* _PROBLEM STATEMENT_: Up to and including the line with "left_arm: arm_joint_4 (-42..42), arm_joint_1", write out the listing from its first line, minus the pictures.

* _INFORMATION SUPPLIED_:
-------------------------

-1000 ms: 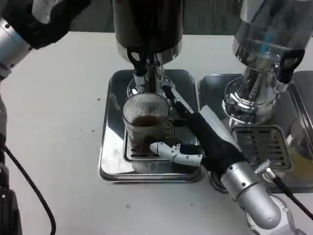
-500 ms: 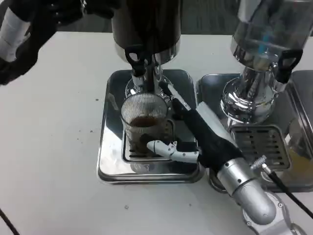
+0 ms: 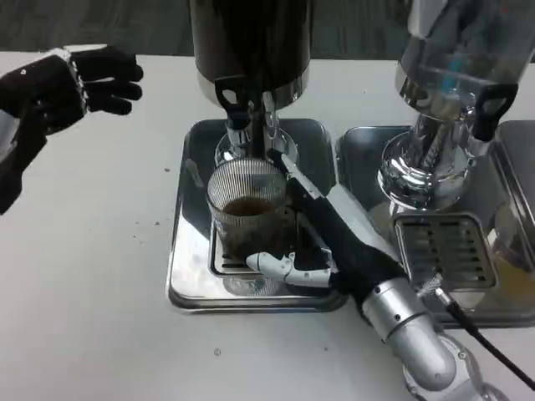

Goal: Grasp the cup under the faucet to collect the drink, then remove the cup.

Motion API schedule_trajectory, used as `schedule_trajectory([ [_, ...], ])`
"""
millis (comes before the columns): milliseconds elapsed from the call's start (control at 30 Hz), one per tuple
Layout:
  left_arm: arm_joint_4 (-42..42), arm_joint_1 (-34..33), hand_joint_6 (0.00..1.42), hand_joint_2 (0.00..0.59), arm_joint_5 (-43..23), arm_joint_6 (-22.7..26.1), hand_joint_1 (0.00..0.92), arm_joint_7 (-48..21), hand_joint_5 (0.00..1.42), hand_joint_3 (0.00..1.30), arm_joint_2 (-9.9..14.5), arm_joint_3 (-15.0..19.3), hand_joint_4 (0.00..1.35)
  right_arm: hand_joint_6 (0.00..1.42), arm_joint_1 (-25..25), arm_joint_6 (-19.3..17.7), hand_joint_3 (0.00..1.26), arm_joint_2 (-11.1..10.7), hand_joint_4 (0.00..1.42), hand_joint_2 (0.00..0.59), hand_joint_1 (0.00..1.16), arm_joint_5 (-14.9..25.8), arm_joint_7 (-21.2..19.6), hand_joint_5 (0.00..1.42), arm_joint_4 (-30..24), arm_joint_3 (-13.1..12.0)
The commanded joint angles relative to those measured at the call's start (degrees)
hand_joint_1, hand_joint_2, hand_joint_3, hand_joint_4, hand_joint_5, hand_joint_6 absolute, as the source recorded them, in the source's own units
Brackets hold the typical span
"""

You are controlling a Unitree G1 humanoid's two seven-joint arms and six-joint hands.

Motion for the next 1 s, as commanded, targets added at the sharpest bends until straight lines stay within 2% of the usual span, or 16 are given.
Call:
schedule_trajectory([
  [33, 2.05, 1.51, 0.38, 0.087, 0.63, -1.16, 0.000, 1.43, 0.35, 0.40, 0.45, 0.51, 0.33, 0.15, -1.64, -1.71, 0.00, 1.34, 0.00, 0.234, 0.73, 0.07, -1.48, 0.00, 2.55, 0.09],
  [567, 4.37, 3.29, 0.40, 0.094, 1.02, -1.44, 0.000, 3.01, 0.35, 0.41, 0.98, 0.31, 0.34, 0.16, -4.44, -0.81, 0.00, 4.48, 0.00, 0.218, 0.74, -0.65, -5.02, 0.00, 6.88, 0.06],
  [833, 4.89, 4.08, 0.40, 0.100, 1.00, -0.95, 0.000, 3.36, 0.36, 0.42, 1.44, 0.32, 0.35, 0.19, -5.58, 0.70, 0.00, 5.73, 0.00, 0.217, 0.74, -1.51, -5.46, 0.00, 8.29, 0.46],
  [1000, 4.97, 4.55, 0.40, 0.102, 0.90, -0.74, 0.000, 3.68, 0.36, 0.42, 1.63, 0.47, 0.35, 0.22, -6.26, 3.72, 0.00, 7.07, 0.00, 0.214, 0.75, -3.21, -6.47, 0.03, 8.39, 1.32],
])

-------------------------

* _OUTPUT OF THE EXERCISE_:
-1000 ms: 
-500 ms: 
+0 ms: 

Goal: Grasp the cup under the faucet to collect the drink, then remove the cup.

Motion API schedule_trajectory, used as `schedule_trajectory([ [_, ...], ])`
"""
millis (comes before the columns): milliseconds elapsed from the call's start (control at 30 Hz), one per tuple
Layout:
  left_arm: arm_joint_4 (-42..42), arm_joint_1 (-34..33), hand_joint_6 (0.00..1.42), hand_joint_2 (0.00..0.59), arm_joint_5 (-43..23), arm_joint_6 (-22.7..26.1), hand_joint_1 (0.00..0.92), arm_joint_7 (-48..21), hand_joint_5 (0.00..1.42), hand_joint_3 (0.00..1.30), arm_joint_2 (-9.9..14.5), arm_joint_3 (-15.0..19.3), hand_joint_4 (0.00..1.35)

The output is finished and nothing more is needed.